Olá Gilberto, tudo bem?

Com muita alegria e com alguma timidez escrevo esse e-mail. Sei que o senhor tem muitos afazeres e por isso fico ainda mais grato pela atenção. Prometo não tomar muito de seu tempo!

Meu pai sempre me falou dos “primos escritores”, assim como minha tia Tereza e minha avó Dulce.

Desde algum tempo venho ensaiando um contato com o senhor e com o Zé Mendonça, mas sempre empaco nas minhas próprias dificuldades e limitações! Entretanto, não podia perder mais uma oportunidade. Agora me formo em Jornalismo pela UFG e tenho muitas dúvidas sobre como haverá de ser daqui para frente.

A mensagem segue, longa, pueril e um tanto presunçosa, como deve ser qualquer mensagem de um rapazote de 22 anos querendo impressionar e pedir favores aos mais velhos. Já a resposta, por sua vez, veio curta e grossa: mande os malditos poemas! Mandei. Pouco tempo depois, era convidado a me encontrar pessoalmente com o poeta.

Umbelino e Gilberto

Desde aquele primeiro contato, eu e Gilberto nos encontramos várias vezes. As entrevistas eram sempre em saguões de hotéis da cidade, no Centro e no Setor Sul. Ele descia de bermuda e chinelos, o abraço carinhoso e o riso pequenino por cima da covinha no queixo (marca da família que eu herdei e escondo com barba), e vinha com meus textos impressos, todos rabiscados, cheios de sugestões e elogios. Talvez mais generosos que criteriosos. A letra era horrível, mas as explanações eram claríssimas, límpidas. Ele me chamava de primo, e até hoje acredito que via, na verdade, meu pai em mim. Estava sempre cheio de projetos, trabalhos, pesquisas. Nunca parou, produzia efusivamente e, ainda assim, dispunha de tardes largas, calmas, para sentar ao lado do primo e orientar: “Você precisa estudar métrica. Precisa saber métrica para fazer poesia”; “Leia os clássicos. Leia os gregos”; “Esse seu poeminha aqui, veja só, termina mal. Começa bem, termina mal”; “Cuidado com as namoradas! Elas tiram o foco!”

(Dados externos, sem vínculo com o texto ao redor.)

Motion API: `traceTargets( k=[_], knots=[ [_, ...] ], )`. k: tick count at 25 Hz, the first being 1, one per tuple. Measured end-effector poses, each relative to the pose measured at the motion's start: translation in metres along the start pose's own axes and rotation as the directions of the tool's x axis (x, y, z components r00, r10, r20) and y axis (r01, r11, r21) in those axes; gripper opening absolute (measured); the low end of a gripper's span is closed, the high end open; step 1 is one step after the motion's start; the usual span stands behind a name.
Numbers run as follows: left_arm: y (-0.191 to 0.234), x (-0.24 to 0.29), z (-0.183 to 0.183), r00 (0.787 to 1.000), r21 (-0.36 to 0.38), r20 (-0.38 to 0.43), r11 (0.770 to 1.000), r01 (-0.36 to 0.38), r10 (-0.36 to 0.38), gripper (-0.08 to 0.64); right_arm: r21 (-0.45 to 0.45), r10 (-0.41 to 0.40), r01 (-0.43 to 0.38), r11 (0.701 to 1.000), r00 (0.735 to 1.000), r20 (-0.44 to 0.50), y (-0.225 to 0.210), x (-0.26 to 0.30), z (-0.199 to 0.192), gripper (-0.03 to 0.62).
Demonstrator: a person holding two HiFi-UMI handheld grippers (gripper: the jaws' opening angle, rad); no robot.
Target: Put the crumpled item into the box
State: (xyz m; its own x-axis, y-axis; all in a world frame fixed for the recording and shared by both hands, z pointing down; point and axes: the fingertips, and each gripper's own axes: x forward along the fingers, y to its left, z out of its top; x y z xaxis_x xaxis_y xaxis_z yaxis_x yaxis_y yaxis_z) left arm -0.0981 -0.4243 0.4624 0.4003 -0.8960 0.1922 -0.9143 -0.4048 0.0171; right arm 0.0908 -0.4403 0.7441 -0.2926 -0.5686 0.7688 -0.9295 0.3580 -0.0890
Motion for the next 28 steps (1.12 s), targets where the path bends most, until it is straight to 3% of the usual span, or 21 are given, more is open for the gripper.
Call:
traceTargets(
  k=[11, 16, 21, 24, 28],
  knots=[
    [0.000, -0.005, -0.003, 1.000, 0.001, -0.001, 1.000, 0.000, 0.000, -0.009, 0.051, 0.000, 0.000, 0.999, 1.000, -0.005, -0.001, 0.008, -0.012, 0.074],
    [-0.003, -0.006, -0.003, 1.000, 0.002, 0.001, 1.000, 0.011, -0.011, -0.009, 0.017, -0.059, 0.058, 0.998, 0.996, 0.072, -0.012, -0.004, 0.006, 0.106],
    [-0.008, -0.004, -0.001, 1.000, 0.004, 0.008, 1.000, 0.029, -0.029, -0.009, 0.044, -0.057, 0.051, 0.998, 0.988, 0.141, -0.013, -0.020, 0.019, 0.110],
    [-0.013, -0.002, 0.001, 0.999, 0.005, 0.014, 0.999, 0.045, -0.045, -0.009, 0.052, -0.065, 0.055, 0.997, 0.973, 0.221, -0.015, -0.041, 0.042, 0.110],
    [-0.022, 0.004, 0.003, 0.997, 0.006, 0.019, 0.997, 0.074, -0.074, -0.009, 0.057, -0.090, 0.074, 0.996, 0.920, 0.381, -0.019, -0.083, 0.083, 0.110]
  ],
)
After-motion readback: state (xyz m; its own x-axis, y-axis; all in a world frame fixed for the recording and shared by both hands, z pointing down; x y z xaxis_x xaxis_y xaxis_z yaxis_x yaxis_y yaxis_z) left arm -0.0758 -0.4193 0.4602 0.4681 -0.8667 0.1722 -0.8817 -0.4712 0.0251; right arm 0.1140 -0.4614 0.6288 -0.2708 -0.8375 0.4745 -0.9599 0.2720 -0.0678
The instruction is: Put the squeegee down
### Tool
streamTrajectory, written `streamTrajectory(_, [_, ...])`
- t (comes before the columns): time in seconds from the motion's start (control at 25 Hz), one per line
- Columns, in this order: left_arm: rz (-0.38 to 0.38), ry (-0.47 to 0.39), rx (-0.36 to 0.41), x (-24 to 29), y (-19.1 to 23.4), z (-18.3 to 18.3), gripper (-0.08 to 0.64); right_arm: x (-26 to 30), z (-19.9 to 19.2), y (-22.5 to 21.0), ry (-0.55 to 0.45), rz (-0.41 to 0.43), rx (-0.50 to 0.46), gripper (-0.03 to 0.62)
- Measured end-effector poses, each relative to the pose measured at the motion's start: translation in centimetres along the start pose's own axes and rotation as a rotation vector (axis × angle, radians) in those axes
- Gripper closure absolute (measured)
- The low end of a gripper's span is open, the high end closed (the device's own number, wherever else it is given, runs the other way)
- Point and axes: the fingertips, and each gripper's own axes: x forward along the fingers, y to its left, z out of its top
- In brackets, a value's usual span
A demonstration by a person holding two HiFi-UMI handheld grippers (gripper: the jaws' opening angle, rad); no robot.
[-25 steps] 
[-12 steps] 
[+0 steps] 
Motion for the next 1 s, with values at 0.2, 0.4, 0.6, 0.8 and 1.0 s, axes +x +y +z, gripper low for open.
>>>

Hoje sei que a generosidade do poeta não era exclusiva aos parentes. Gilberto Mendonça Teles foi um incentivador incansável, espontâneo e natural de todos que, como ele, sonharam um dia em vencer os limites da província e se destacar na ingrata arte da escrita. Ele conseguiu e acreditou sempre que, como ele, qualquer um de nós também poderia. Neste dezembro nublado e tristonho em que ele nos deixa, fica aqui registrada a gratidão eterna de pelo menos uma vida tocada por sua generosidade e por seu trabalho. Adeus, primo. E obrigado.